In horse racing, the real attention getter this year will be with the status of the NYRA franchise. Recall, the NYRA Reorganization Board was supposed to issue a report in April 2015 with recommendations and was scheduled to end its reign in October 2015. Those deadlines expired and now NYRA is expected to release these reports and recommendations in 2016. There has been a slow but steady drumbeat by some state legislators that it is now time to end the government control that comes with the Reorganization Board and return it to its original non-profit non-governmental status. We remain skeptical that the state will soon return NYRA to a non-governmental non-profit model, as there are few examples of the state ceding control of anything once they have it. Expect to hear about how well NYRA has been managed by the Reorganization Board and its reported “profitability” when those looking for a reversion to non-profit status speak up in 2016.

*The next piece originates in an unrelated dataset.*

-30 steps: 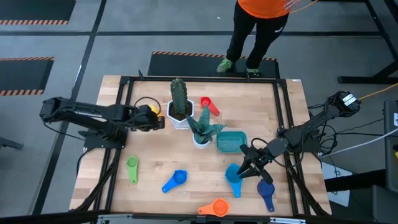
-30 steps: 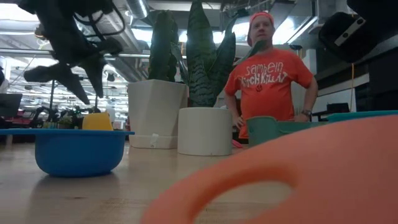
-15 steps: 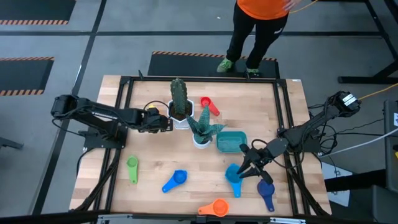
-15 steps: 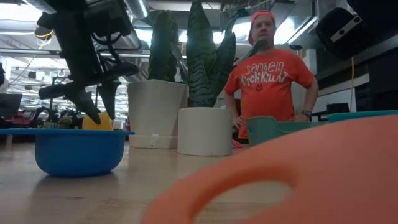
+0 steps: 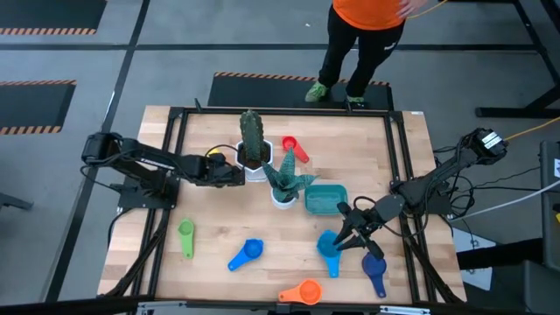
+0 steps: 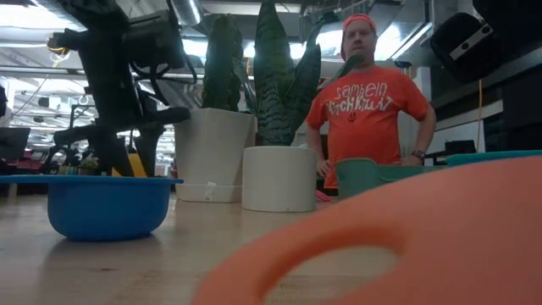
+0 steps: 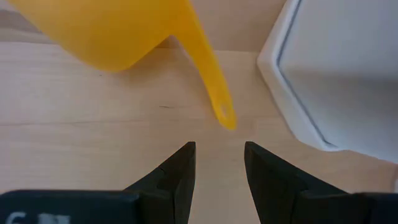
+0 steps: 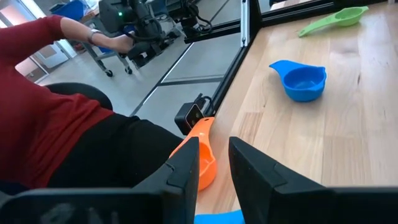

Lurking down the road is the prospect of the state trying to sell the thoroughbred racing franchise. While the value of the franchise is highly speculative, keep in mind that there are at least three remaining casino licenses available. Since historic Saratoga is a non-starter, and Genting already operates Resorts Word at Aqueduct, the notion of siting a world class gaming facility at expansive Belmont Park could be a very enticing idea for both government and the major players in the gaming industry. Although this would not all be accomplished in 2016, we expect to see some subtle movements that would lay the foundation for this to happen in the future.
If pressed, we would predict 2016 in New York racing and gaming will be most notable for the storyline of daily fantasy sports, and that may be decided early in the year for practical purposes. The impact of the future of DFS will be followed closely by the rising steel and construction from the new casinos in the state. New York racing will enjoy the 2015 residual excitement courtesy of American Pharoah, and we expect to see jockeying for the future of the NYRA franchise heat up this year, particularly after release of the long awaited NYRA Reorganization Board report.
Of course, this is New York, and despite our fairly sound record of forecasting from past years, we caution that we could be dead wrong and this could turn out to be a wild and whacky year. In racing parlance, you can call that our “saver bet.”
Best wishes for a safe and healthy 2016!